[Provided entries Boundary: Start]

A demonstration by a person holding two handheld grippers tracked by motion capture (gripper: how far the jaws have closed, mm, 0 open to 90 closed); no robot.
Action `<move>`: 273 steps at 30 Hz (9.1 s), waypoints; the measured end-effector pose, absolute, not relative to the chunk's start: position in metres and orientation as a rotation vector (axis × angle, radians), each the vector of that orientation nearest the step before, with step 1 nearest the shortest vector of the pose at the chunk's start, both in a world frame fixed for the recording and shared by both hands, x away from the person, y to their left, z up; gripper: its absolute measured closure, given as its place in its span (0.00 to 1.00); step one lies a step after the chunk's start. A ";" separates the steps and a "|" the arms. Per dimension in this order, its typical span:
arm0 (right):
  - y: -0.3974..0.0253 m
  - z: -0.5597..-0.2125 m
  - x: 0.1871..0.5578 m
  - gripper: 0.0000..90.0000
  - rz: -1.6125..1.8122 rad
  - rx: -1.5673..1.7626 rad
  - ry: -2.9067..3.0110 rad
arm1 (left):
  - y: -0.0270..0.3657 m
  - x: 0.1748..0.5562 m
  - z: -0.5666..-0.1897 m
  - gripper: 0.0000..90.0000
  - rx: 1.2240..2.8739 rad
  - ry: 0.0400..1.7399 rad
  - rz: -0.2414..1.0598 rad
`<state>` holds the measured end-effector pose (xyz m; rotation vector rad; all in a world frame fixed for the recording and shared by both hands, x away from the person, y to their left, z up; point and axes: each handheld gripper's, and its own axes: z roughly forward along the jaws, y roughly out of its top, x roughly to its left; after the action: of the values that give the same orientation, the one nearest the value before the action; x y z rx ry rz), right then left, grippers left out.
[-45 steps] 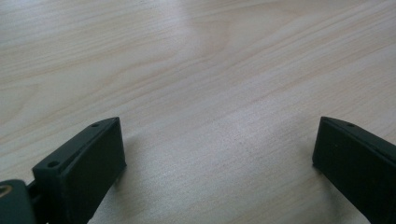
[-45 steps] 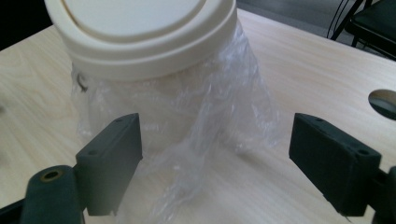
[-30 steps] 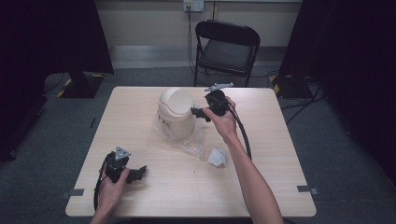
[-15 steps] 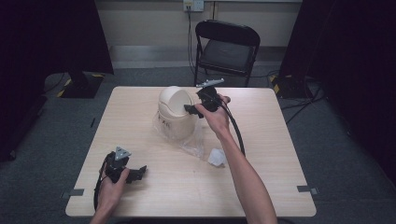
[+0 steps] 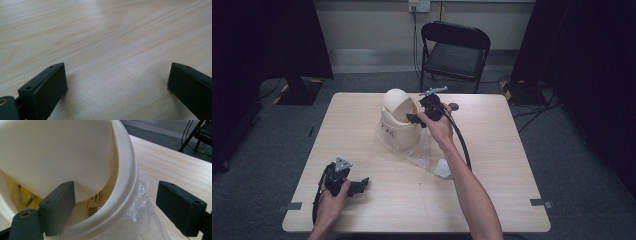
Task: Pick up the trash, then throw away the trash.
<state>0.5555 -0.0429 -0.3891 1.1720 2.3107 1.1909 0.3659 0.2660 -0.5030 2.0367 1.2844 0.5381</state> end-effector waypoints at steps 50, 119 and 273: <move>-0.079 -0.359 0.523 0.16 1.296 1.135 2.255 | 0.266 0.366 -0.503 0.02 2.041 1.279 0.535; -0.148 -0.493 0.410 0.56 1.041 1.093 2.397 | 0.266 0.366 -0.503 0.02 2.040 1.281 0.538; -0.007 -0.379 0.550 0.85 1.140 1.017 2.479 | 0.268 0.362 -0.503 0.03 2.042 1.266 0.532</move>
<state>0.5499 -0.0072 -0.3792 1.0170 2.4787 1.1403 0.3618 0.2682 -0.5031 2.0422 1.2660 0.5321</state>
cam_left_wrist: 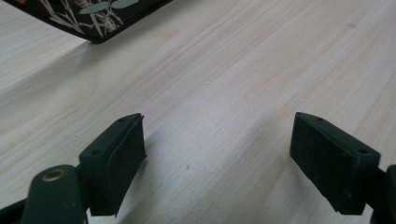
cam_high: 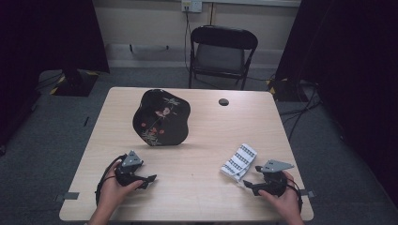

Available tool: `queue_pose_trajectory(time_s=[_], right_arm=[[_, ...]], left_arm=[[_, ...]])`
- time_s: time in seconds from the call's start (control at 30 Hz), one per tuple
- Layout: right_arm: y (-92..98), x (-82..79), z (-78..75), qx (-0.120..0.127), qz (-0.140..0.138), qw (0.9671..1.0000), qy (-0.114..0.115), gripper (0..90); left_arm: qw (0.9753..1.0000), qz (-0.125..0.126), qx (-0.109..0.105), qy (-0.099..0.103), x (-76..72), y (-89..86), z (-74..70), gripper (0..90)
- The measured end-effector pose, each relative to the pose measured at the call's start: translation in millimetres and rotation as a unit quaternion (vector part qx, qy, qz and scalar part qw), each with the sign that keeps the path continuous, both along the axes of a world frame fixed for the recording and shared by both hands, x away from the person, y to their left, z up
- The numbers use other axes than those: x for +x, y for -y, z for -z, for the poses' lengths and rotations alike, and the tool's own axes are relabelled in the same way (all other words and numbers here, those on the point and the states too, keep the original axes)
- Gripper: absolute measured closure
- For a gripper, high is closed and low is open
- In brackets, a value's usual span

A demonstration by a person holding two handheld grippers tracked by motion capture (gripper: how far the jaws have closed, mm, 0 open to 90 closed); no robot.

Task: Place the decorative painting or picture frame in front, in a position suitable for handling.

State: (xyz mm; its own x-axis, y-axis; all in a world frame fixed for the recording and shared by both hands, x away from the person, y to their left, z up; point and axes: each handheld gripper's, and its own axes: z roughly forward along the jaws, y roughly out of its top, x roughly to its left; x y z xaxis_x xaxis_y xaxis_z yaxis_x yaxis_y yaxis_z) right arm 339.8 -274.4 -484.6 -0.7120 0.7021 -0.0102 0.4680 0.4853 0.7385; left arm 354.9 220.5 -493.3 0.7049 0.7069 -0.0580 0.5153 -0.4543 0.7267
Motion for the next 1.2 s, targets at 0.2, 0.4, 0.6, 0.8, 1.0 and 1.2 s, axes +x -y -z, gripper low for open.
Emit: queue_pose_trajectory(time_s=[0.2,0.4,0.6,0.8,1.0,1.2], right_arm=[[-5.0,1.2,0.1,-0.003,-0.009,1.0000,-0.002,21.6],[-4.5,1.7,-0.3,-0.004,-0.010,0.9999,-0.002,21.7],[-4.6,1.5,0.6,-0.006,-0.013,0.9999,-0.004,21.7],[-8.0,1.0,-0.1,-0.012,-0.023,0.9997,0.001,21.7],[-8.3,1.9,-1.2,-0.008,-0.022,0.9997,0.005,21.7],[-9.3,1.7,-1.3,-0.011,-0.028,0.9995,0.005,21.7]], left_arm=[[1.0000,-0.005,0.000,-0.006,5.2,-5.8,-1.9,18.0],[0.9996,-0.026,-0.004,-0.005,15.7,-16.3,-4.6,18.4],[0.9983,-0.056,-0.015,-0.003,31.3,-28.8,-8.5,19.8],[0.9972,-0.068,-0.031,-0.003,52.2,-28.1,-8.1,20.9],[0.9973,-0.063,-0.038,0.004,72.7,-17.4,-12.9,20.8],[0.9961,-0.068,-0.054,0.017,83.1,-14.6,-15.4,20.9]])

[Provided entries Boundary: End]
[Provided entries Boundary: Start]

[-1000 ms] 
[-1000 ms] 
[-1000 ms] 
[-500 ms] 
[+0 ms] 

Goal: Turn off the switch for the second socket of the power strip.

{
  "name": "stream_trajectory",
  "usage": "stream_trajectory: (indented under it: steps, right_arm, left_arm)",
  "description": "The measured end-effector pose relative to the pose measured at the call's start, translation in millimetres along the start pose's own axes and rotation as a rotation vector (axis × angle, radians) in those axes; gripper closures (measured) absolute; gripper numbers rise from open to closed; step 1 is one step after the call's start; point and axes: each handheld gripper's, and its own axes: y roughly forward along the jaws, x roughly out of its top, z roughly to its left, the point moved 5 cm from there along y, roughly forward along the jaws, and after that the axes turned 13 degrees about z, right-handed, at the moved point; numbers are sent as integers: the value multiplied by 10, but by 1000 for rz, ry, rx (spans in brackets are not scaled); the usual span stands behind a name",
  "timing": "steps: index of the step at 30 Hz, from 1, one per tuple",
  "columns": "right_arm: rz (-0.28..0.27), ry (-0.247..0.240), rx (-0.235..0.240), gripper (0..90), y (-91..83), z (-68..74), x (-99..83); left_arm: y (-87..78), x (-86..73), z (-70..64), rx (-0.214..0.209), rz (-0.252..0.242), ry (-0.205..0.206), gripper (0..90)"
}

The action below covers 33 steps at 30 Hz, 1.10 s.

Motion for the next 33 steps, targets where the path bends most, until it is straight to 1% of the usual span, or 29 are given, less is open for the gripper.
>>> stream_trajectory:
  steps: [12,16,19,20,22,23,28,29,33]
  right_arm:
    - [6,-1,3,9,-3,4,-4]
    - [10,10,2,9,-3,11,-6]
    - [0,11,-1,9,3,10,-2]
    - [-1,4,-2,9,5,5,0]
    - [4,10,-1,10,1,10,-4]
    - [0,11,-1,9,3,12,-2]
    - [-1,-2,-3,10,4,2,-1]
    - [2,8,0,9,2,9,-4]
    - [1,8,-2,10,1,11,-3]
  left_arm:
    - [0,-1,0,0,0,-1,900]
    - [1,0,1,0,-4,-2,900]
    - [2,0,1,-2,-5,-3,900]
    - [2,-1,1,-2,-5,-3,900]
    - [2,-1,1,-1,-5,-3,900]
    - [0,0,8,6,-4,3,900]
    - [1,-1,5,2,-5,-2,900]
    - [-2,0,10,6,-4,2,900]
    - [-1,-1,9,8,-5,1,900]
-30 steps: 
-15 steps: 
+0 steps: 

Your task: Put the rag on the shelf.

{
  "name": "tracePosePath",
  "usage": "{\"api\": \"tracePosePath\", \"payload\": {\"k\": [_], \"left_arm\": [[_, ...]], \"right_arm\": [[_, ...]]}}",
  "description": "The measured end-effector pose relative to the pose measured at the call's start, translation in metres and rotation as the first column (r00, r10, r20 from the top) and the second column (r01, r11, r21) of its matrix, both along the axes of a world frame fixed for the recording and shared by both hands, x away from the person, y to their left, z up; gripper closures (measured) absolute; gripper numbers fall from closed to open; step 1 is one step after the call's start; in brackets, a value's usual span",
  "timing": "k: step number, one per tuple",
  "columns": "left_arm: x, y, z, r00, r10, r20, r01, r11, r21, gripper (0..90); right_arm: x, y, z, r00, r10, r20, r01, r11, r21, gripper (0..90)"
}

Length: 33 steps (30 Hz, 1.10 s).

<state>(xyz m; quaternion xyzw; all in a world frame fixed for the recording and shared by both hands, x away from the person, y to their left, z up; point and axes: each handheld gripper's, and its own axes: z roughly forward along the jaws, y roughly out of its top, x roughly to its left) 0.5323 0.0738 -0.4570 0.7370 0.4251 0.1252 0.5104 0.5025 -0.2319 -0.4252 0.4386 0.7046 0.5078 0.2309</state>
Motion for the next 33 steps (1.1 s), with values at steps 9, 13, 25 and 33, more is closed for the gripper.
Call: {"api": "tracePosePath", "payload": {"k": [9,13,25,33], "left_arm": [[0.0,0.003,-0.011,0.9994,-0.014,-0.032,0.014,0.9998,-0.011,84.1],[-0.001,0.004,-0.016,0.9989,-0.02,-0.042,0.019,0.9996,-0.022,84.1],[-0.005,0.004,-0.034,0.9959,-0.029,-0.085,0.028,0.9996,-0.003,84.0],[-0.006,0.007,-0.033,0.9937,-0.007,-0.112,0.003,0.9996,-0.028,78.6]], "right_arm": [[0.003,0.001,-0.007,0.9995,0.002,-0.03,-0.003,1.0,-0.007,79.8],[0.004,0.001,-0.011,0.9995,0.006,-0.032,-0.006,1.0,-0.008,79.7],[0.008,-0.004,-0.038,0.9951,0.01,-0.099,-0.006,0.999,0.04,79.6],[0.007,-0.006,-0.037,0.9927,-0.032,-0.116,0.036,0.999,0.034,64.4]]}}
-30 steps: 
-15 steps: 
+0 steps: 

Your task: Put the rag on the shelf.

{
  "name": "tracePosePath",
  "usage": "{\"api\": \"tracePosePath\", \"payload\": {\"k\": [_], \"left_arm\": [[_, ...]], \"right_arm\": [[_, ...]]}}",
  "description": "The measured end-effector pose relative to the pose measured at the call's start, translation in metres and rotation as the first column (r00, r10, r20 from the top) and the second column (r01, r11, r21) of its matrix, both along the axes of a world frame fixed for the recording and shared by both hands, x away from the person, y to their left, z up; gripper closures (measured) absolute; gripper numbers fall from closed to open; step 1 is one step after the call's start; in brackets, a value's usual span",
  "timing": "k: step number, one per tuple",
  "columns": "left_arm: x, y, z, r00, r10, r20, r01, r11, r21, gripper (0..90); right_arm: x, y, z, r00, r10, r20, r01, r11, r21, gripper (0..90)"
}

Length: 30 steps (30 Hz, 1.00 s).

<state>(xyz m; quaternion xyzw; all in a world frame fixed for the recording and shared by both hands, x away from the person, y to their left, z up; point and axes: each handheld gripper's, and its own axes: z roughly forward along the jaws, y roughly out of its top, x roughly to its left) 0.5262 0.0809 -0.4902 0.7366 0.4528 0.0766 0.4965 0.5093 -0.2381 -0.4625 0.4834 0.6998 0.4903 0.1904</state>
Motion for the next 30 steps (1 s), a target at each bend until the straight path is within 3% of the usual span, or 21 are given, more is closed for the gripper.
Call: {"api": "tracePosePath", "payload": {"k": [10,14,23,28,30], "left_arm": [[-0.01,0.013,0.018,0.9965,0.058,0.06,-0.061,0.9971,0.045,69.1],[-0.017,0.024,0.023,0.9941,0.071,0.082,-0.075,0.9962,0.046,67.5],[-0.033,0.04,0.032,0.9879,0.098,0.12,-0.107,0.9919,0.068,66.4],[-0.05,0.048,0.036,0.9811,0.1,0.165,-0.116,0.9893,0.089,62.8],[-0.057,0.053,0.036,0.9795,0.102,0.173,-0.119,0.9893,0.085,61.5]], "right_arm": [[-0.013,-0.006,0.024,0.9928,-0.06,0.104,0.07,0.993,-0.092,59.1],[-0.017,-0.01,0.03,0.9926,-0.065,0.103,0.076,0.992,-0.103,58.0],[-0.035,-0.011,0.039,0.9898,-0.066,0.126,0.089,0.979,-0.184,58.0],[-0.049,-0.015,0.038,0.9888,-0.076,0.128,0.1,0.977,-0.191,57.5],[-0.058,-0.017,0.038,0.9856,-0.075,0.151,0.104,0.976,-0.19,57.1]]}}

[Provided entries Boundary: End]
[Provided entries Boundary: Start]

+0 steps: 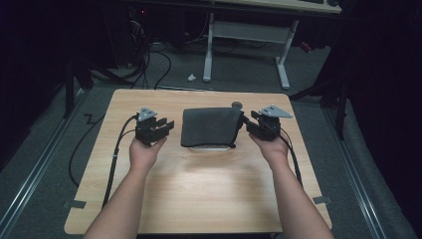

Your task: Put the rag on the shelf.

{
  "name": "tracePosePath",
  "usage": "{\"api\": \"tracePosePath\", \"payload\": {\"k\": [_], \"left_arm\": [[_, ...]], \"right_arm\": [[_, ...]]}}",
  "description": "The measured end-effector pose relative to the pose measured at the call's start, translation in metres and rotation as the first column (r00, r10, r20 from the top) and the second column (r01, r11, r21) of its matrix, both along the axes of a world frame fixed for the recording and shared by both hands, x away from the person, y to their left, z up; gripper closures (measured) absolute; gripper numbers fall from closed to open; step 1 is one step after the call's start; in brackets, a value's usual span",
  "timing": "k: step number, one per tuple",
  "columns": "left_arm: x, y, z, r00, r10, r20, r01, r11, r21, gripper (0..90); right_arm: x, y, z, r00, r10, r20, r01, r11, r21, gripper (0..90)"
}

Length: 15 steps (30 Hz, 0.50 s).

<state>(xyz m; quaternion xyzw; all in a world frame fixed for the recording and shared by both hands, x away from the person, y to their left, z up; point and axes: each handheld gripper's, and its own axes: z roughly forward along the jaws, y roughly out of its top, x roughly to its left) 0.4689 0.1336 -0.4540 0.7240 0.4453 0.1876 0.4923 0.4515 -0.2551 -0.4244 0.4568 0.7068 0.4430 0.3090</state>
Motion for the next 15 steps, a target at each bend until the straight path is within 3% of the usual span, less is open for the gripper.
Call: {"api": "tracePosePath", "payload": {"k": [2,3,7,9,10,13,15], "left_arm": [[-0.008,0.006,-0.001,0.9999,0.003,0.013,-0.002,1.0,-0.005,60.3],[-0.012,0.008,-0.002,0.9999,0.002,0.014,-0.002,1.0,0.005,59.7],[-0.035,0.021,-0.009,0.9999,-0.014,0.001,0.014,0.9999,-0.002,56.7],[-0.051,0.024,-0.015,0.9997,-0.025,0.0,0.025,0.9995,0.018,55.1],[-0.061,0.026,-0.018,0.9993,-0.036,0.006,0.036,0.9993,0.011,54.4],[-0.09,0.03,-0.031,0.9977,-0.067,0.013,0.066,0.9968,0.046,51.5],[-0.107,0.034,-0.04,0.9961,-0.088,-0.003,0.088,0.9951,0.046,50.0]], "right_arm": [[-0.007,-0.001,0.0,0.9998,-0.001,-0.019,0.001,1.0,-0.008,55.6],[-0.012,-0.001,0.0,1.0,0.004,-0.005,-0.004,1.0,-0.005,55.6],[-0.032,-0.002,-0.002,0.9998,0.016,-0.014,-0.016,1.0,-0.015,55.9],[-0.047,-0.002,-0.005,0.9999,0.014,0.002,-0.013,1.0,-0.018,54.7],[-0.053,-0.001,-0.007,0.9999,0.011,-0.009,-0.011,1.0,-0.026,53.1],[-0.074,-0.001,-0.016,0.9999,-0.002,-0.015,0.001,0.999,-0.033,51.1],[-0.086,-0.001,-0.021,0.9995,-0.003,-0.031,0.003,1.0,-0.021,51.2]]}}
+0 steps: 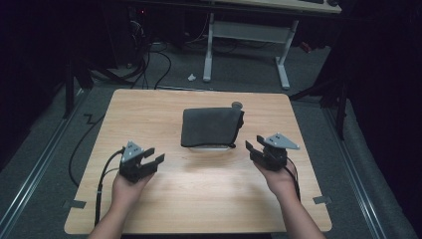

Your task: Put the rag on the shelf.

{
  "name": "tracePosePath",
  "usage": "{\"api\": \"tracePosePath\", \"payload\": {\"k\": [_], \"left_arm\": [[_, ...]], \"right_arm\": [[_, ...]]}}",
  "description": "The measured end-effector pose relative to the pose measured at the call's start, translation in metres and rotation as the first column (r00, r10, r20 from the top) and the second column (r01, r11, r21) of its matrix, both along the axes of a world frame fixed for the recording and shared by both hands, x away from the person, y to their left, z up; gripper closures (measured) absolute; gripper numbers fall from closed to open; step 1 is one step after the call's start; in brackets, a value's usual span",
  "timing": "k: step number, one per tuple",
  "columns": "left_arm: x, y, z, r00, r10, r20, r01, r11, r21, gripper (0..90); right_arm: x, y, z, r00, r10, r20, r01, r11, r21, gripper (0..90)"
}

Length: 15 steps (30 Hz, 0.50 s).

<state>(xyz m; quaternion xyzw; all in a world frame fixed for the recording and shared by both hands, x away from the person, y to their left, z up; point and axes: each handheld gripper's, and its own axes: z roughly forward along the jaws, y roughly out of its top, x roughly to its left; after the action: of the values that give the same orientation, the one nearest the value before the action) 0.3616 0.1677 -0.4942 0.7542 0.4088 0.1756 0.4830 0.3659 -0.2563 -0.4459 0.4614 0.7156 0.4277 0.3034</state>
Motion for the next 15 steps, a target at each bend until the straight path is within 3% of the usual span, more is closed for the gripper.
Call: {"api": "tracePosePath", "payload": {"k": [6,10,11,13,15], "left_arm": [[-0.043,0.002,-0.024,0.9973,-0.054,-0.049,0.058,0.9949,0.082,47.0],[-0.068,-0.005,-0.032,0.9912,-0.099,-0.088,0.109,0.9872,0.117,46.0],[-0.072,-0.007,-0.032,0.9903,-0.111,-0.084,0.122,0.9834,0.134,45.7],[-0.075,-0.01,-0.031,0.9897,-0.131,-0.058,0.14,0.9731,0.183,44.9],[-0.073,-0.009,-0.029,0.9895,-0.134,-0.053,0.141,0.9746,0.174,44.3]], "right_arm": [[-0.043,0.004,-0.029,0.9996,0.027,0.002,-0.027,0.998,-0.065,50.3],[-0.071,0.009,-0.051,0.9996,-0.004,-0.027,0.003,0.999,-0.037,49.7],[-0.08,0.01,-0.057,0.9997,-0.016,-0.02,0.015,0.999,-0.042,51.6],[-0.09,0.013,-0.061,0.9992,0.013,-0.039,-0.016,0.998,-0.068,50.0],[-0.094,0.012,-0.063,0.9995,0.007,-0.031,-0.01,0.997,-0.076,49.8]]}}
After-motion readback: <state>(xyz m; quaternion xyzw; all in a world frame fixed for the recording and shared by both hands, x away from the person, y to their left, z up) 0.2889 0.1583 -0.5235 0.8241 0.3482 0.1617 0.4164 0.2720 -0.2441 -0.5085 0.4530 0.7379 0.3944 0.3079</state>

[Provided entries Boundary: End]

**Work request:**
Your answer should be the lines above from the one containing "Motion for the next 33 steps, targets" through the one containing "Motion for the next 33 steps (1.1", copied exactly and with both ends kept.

**Answer below:**
Motion for the next 33 steps, targets where the path bends most, until it is straight to 1% of the usual span, or 29 are given, less is open for the gripper.
>>> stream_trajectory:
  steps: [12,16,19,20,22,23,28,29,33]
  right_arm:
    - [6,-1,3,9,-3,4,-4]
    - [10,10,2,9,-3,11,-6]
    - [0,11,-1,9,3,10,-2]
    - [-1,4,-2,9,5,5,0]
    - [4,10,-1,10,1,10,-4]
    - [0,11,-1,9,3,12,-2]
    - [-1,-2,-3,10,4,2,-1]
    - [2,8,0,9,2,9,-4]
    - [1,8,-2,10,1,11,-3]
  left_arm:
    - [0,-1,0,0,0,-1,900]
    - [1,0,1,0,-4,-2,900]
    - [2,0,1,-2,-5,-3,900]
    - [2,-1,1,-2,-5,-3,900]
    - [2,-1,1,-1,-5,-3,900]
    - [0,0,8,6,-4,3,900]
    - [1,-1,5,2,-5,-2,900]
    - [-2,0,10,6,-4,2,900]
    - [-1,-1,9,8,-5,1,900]
-30 steps: 
-15 steps: 
+0 steps: 

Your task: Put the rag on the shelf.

{
  "name": "tracePosePath",
  "usage": "{\"api\": \"tracePosePath\", \"payload\": {\"k\": [_], \"left_arm\": [[_, ...]], \"right_arm\": [[_, ...]]}}",
  "description": "The measured end-effector pose relative to the pose measured at the call's start, translation in metres and rotation as the first column (r00, r10, r20 from the top) and the second column (r01, r11, r21) of its matrix, both along the axes of a world frame fixed for the recording and shared by both hands, x away from the person, y to their left, z up; gripper closures (measured) absolute; gripper numbers fall from closed to open; step 1 is one step after the call's start; in brackets, a value's usual span",
  "timing": "k: step number, one per tuple",
  "columns": "left_arm: x, y, z, r00, r10, r20, r01, r11, r21, gripper (0..90); right_arm: x, y, z, r00, r10, r20, r01, r11, r21, gripper (0..90)"
}

Length: 33 steps (30 Hz, 1.10 s).

<state>(xyz m; quaternion xyzw; all in a world frame fixed for the recording and shared by both hands, x away from the person, y to their left, z up; point and axes: each handheld gripper's, and its own axes: z roughly forward along the jaws, y roughly out of its top, x roughly to its left) 0.5323 0.0738 -0.4570 0.7370 0.4251 0.1252 0.5104 0.5025 -0.2319 -0.4252 0.4386 0.7046 0.5078 0.2309</state>
Motion for the next 33 steps (1.1 s), with values at steps 9, 13, 25 and 33, more is closed for the gripper.

The answer has been supplied in full.